We will give you some general guidelines that you can use to help predict what size unit you will need to purchase however “ USING RULE OF THUMB TO SIZE EACH DUCTLESS HEAT PUMP IS NO REPLACEMENT FOR A PROFESSIONAL LOAD CALCULATION”. When you have a general idea of the size you need call in a licensed HVAC contractor and tell them you need a “Manual J” load calculation performed.
Before getting started you will need to know what BTU means, as you will hear it quite often when choosing the size of unit needed. BTU stands for British Thermal Unit. One BTU equals the amount of energy required to cool or heat one pound of water by 1 degree.
These are 2 steps you can use to get a general idea on the BTU size unit each area will require:
- Calculate the square footage of the area by multiplying the width by its length.
- Multiply the area by 25. The result will give you, roughly, the BTU size output needed for each area.
Here is a shortcut to size the BTU needed per square footage calculated.
*12,000 btu = 600 sq. ft
*18,000 btu = 900 sq. ft
*24,000 btu = 1200 sq. ft
*These estimates are for best case scenario being a square room w/ 8′ ceilings, no windows and in a 72-degree climate.

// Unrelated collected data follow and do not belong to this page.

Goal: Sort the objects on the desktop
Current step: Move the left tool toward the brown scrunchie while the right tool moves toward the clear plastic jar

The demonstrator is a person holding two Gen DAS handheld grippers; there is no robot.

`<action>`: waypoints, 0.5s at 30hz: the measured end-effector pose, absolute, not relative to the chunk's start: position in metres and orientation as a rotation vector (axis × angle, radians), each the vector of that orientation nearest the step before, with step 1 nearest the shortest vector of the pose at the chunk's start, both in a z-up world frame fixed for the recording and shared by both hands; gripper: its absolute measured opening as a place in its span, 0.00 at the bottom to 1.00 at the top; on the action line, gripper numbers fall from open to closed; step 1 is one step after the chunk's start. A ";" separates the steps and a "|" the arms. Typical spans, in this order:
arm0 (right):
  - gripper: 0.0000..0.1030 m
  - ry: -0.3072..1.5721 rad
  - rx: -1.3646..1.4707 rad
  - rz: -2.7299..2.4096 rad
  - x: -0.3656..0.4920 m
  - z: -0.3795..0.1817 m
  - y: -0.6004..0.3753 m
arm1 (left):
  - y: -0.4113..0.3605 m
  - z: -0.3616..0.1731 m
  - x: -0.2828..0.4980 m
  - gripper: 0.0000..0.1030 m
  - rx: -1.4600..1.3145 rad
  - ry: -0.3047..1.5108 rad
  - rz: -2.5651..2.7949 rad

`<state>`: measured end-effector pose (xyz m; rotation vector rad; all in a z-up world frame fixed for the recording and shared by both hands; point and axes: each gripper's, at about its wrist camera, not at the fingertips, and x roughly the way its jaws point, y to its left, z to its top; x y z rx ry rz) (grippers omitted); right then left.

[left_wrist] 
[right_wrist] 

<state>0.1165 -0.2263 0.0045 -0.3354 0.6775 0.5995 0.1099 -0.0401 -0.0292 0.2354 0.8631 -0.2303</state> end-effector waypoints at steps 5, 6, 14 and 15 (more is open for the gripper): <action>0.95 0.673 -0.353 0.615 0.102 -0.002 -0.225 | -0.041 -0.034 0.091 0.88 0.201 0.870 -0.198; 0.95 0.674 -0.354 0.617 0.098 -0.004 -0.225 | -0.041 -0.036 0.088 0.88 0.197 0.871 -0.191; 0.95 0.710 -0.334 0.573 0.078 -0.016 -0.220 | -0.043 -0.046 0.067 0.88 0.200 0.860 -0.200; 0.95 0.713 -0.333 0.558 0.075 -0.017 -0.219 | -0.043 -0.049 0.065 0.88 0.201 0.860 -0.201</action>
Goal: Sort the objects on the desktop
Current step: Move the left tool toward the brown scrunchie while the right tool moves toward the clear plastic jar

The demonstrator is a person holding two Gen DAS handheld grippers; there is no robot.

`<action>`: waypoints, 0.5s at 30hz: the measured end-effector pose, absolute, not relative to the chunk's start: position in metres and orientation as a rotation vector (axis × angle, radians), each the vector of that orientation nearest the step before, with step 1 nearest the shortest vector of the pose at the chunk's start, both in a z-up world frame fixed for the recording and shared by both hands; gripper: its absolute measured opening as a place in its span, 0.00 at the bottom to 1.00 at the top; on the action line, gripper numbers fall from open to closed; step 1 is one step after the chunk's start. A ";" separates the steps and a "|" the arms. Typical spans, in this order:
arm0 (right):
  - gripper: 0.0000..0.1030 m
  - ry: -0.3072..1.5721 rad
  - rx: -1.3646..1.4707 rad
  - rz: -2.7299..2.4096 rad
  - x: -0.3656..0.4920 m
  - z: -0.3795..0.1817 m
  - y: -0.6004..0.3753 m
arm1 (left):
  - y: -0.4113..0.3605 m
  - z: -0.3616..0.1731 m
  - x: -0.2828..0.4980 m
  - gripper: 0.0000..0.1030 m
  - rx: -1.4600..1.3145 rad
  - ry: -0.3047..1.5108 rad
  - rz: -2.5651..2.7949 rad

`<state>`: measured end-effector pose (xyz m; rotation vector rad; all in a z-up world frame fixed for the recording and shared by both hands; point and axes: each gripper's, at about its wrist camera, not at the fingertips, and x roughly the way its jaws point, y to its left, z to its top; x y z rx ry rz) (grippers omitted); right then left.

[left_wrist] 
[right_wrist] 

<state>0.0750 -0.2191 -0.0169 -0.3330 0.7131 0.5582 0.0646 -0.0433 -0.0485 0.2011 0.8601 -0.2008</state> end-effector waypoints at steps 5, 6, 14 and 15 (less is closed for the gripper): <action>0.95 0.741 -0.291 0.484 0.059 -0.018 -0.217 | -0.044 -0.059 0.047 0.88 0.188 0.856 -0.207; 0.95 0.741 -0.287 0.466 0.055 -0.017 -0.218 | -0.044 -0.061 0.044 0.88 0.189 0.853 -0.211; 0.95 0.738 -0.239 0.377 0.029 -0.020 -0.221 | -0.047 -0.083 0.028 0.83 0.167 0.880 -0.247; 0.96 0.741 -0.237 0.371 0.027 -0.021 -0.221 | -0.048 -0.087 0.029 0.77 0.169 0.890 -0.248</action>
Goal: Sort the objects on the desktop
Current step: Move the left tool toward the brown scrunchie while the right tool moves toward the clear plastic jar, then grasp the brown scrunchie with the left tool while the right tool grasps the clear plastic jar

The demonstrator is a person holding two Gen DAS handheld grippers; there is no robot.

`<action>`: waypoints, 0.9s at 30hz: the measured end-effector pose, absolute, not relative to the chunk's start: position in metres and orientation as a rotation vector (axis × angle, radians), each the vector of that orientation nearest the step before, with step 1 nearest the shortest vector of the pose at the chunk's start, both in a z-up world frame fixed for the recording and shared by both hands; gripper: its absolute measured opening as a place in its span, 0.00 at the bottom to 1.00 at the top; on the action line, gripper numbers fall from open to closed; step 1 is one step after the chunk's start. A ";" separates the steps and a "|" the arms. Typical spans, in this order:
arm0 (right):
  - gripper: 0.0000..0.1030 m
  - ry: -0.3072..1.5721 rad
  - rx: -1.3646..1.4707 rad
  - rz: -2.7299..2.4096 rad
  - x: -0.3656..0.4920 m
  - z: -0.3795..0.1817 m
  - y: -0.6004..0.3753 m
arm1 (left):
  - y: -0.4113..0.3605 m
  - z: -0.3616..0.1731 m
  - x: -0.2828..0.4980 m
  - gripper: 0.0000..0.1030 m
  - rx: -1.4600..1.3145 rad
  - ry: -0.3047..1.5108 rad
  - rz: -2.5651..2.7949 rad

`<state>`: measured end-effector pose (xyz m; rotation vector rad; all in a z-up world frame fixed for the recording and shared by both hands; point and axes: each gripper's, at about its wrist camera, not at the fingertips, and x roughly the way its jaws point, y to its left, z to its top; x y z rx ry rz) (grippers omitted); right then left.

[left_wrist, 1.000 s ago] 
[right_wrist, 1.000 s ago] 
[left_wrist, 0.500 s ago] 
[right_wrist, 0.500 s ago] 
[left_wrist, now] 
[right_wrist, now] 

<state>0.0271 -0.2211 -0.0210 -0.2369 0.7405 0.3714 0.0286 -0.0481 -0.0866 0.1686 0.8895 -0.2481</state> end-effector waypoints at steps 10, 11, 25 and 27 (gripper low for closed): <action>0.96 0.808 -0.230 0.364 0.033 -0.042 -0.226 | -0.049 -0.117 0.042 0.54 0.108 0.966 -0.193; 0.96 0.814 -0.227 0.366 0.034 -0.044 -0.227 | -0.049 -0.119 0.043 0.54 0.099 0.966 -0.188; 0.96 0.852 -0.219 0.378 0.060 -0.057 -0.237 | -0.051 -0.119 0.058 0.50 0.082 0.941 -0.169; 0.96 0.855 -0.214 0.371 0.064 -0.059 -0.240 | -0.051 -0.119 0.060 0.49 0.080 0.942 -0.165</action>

Of course, many other factors affect the coverage area.
Remember these couple of steps only give you a general idea of the ductless heat pump size you need for each area. The MANUAL J, professional load calculation, takes in a wide range of factors to determine the correct size needed. Here are some factors that the Manual J takes into consideration:
- The square footage of the room, not counting any closets.
- The number of doors the area has.
- The number of windows the area has and if the windows are single pane glass or double pane insulated windows.
- How well the area is insulated.
- The height of the ceilings.
- The climate of the area you live in.
- How much direct sunlight and how long each area gets direct sunlight.
- Are there any additional heat sources in the room, including how many lightbulbs and their type.
- Is the room attached to the kitchen space or near the kitchen?
- How many occupants will be in each area?
- The type of flooring does each area have: hardwood or carpet?
- What temperature do you want to keep the area at during the heat of summer and the cold of winter?
So how do the above factors effect the sizing of the required unit? Here are a couple of examples:
If your ceilings are above 8’ in height you have to increase your estimated BTU by around 20%.
If the room is poorly insulated you should increase the estimated BTU by 30%.
If the climate you live in often exceeds 90 degree you will increase your estimate by 30%.
These are just a couple of examples of how the extra factors can change the unit size versus only looking at the square footage.